But the course of events was tardy. Christmas passed and I had heard nothing. At Easter I spent a few memorable days in Paris in the company I most desired. Then, at the beginning of June, some time fell due to me as compensation for extra duties, and since Brenda was unable to get away I planned to spend it on a visit to my sister and her husband in Somerset. I returned home early on the Wednesday to pack, and arranged with Mrs Jarvis to have breakfast next morning at seven. I rang Brenda and was about to retire when I was called back to the phone.

‘George? Verna. I must speak to you.’

My first reaction was relief. When you are a policeman a late phone call is usually a prelude to lost sleep.

‘Verna. How are you?’

‘Skip the compliments. Something really ghastly has happened. You’ll probably read it in the papers tomorrow and you’re the only person I know who can help.’

I hesitated. ‘Is it Earle again?’

‘My God. Yes it is.’

‘Another upset with Fortuny?’

‘It’s more than that. Earle’s killed him.’

I had been standing by the desk, impatient to hang up and get to bed. Now I sat down rather suddenly and took a firmer grip on the phone.

‘Would you mind repeating that?’

‘I said Earle’s killed him. He went for him again and did him in.’

‘When?’

‘This afternoon.’

‘But there’s been no word of this at the Yard.’

Verna made exasperated noises. ‘It didn’t happen in London, stupid. It was at Kyleness. Alex has just rung me. Earle is in custody at Dornoch.’

‘In Scotland, you mean?’

‘Yes, in Scotland! Of course, Anne was staying with Colin’s family. She had the baby there, that’s what it is about. Why else do you think Earle went for him?’

‘But what was Fortuny doing at Kyleness?’

‘Never mind that! It’s a long story. Listen, George, we’ve got to help them. That damned little fool is still in love with Earle.’

‘Exactly how can we help them?’

‘You’ve got to go up there. You’ve got to take over the case. Earle didn’t mean to kill him, it’s manslaughter. I should think you could get him off altogether.’

‘Do you know the cause of death?’

‘He threw him over a cliff. I believe there’s some nonsense about a knife.’

‘A knife!’

‘That’s why you’ve got to go there. The knife is a plant.
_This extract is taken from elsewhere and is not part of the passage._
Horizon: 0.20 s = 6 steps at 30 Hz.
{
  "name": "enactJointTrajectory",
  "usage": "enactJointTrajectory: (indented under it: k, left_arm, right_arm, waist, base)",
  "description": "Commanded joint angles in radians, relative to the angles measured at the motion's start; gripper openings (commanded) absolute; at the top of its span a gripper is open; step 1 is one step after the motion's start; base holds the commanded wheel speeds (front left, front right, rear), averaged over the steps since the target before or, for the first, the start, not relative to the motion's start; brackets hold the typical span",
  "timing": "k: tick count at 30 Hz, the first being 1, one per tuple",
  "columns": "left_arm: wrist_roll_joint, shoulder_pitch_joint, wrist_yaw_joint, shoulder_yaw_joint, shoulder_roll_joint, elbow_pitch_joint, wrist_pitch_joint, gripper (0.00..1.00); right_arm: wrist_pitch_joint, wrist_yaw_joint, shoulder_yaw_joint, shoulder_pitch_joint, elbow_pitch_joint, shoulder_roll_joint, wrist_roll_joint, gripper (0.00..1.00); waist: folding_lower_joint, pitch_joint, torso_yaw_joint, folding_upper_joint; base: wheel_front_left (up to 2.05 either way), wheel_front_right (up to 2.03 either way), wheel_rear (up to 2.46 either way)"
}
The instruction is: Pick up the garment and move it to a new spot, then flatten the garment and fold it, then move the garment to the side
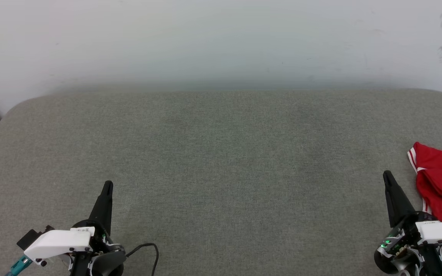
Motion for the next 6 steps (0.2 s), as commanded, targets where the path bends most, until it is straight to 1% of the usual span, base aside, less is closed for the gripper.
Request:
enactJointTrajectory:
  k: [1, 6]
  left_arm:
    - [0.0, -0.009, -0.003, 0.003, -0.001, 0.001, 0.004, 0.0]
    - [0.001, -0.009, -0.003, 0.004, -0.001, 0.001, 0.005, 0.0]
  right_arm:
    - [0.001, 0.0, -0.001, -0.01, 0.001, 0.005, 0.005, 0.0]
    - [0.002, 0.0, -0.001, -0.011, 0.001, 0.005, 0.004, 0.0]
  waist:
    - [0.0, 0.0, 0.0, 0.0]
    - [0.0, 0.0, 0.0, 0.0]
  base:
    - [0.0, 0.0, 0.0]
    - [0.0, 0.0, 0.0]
You’ve got to prove it.’

I leaned back in my chair and sighed. ‘Verna, you’d better face the facts. If what you tell me is true there is no question of manslaughter, and if Fortuny was stabbed the knife can’t be a plant.’

‘But you don’t know that until you get up there.’
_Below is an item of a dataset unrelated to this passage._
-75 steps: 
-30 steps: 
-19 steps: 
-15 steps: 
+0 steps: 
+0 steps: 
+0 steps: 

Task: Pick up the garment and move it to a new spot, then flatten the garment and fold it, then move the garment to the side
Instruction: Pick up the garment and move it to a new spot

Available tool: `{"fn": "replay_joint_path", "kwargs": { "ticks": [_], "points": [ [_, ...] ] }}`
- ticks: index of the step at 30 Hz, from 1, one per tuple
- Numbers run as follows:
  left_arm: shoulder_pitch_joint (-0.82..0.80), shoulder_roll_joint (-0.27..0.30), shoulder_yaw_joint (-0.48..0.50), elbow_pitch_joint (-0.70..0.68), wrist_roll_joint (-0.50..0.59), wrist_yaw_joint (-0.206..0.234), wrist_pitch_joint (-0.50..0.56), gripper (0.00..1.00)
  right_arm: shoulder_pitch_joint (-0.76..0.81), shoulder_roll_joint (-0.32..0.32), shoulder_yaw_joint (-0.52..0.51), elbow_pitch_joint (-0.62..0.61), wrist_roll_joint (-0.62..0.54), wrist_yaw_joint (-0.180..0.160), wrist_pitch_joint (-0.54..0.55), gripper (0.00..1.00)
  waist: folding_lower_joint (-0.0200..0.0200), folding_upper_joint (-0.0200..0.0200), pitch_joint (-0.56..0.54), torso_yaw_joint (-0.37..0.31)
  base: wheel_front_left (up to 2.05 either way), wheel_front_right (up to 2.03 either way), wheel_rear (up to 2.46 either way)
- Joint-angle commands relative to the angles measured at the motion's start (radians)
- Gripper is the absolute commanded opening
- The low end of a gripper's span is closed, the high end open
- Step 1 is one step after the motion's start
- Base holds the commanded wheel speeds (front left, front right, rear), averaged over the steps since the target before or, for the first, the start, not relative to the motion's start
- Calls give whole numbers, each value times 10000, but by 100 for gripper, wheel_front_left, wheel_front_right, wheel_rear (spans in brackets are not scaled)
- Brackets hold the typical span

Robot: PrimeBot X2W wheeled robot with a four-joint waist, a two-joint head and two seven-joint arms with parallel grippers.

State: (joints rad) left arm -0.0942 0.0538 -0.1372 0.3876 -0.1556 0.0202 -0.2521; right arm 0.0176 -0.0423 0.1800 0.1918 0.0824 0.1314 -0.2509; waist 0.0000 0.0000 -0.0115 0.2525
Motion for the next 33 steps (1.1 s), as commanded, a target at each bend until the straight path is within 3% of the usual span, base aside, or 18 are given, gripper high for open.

‘Nor is there any question of my going up there. I am an officer in the Metropolitan Police Force and my writ doesn’t run outside the area.’

‘That’s rubbish.’

‘I’m afraid it’s true.’

‘You’re at the Yard and you go anywhere.’
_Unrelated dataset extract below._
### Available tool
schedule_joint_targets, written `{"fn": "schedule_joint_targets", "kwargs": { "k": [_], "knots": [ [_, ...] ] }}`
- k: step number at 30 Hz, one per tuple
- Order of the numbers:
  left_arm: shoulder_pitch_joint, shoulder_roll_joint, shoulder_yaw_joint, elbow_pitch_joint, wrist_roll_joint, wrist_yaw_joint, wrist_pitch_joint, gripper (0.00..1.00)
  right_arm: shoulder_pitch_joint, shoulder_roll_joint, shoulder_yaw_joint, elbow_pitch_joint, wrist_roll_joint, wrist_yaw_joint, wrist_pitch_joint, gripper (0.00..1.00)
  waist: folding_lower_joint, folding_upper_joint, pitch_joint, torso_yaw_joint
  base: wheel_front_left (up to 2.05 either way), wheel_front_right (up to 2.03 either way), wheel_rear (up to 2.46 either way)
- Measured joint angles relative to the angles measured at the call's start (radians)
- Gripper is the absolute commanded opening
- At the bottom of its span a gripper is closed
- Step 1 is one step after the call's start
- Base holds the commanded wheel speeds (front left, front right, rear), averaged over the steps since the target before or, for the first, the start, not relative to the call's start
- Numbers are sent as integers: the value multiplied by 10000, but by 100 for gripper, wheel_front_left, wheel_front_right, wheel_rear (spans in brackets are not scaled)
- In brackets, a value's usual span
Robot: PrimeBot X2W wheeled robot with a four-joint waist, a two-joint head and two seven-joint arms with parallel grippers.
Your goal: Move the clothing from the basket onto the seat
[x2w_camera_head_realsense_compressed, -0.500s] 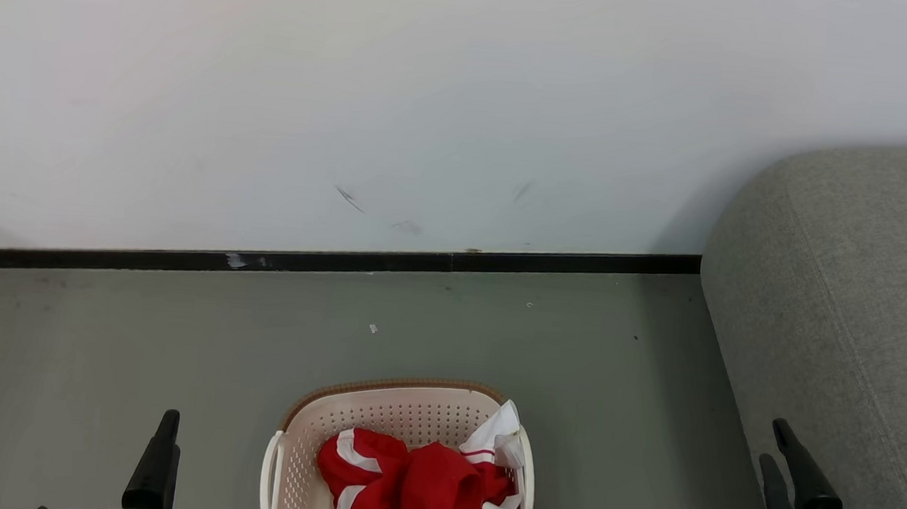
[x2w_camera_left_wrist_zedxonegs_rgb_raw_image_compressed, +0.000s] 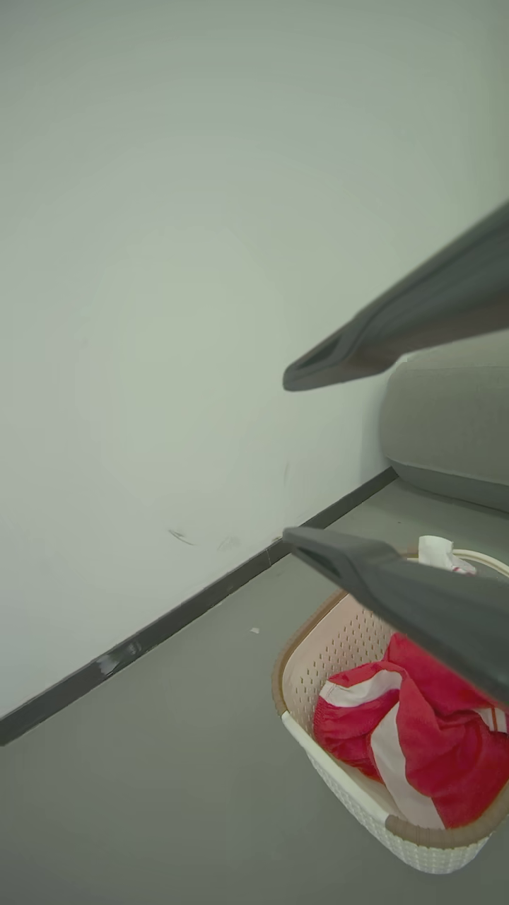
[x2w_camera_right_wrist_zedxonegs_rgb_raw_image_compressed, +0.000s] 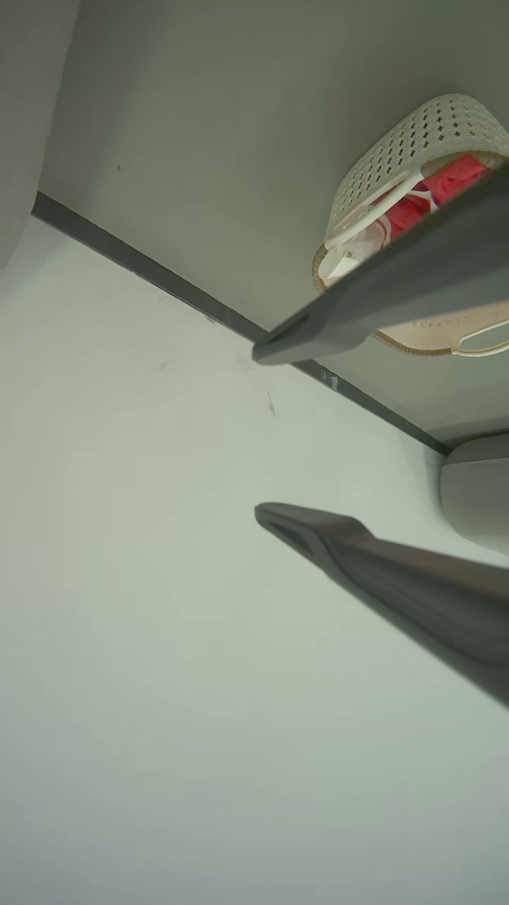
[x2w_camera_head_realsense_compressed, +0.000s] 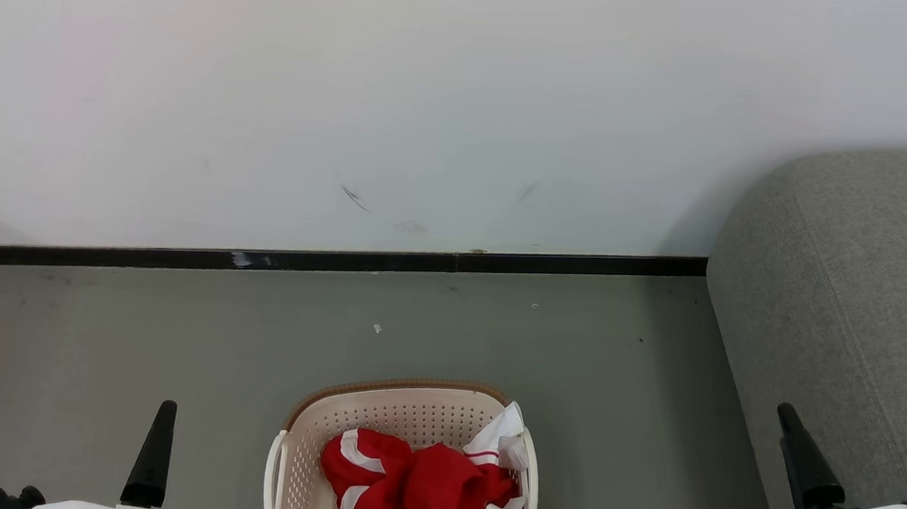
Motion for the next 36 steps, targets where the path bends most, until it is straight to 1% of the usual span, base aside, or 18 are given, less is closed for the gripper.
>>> {"fn": "schedule_joint_targets", "kwargs": {
  "k": [3,7,11,16,21,23,31,36],
  "knots": [
    [0,148,-67,-88,568,44,-119,100,-1,-61,86,-105,-581,0,-117,100,27,0,-43,27,0,0,0],
    [-2,176,-138,-257,1227,107,-257,100,0,-113,293,-238,-1340,0,-211,100,53,0,-106,67,0,0,0],
    [-1,236,-313,-347,1965,130,-408,100,1,-213,433,-309,-2146,2,-357,100,65,0,-164,109,0,0,0],
    [1,359,-531,-420,2861,226,-608,100,15,-259,633,-345,-3219,2,-491,100,65,0,-215,163,0,0,0],
    [69,458,-759,-512,3781,232,-786,100,106,-290,771,-368,-4251,4,-671,100,33,0,-247,210,0,0,0],
    [112,487,-826,-548,4126,309,-832,100,199,-307,796,-374,-4694,6,-709,100,15,-1,-255,225,0,0,0],
    [185,554,-1028,-715,5409,395,-1139,100,271,-311,842,-401,-6261,10,-997,100,-54,0,-267,250,0,0,0],
    [290,556,-1108,-846,6159,408,-1321,100,394,-290,874,-456,-7154,10,-1122,100,-81,0,-251,268,0,0,0]
  ]
}}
‘Only on assignment in England and Wales. Across Carter Bar I would just be a nuisance.’

‘Oh
God
.’ She made other noises. ‘George, you know you’re just putting me off. I don’t know the protocol and I don’t care. They’ll listen to you all right if you go up there.’

‘They wouldn’t and I wouldn’t blame them. What Earle seems to need is a lawyer.’

‘With you breathing down their necks they’d have to go easy on him.’

‘They would probably arrest me too. For obstruction.’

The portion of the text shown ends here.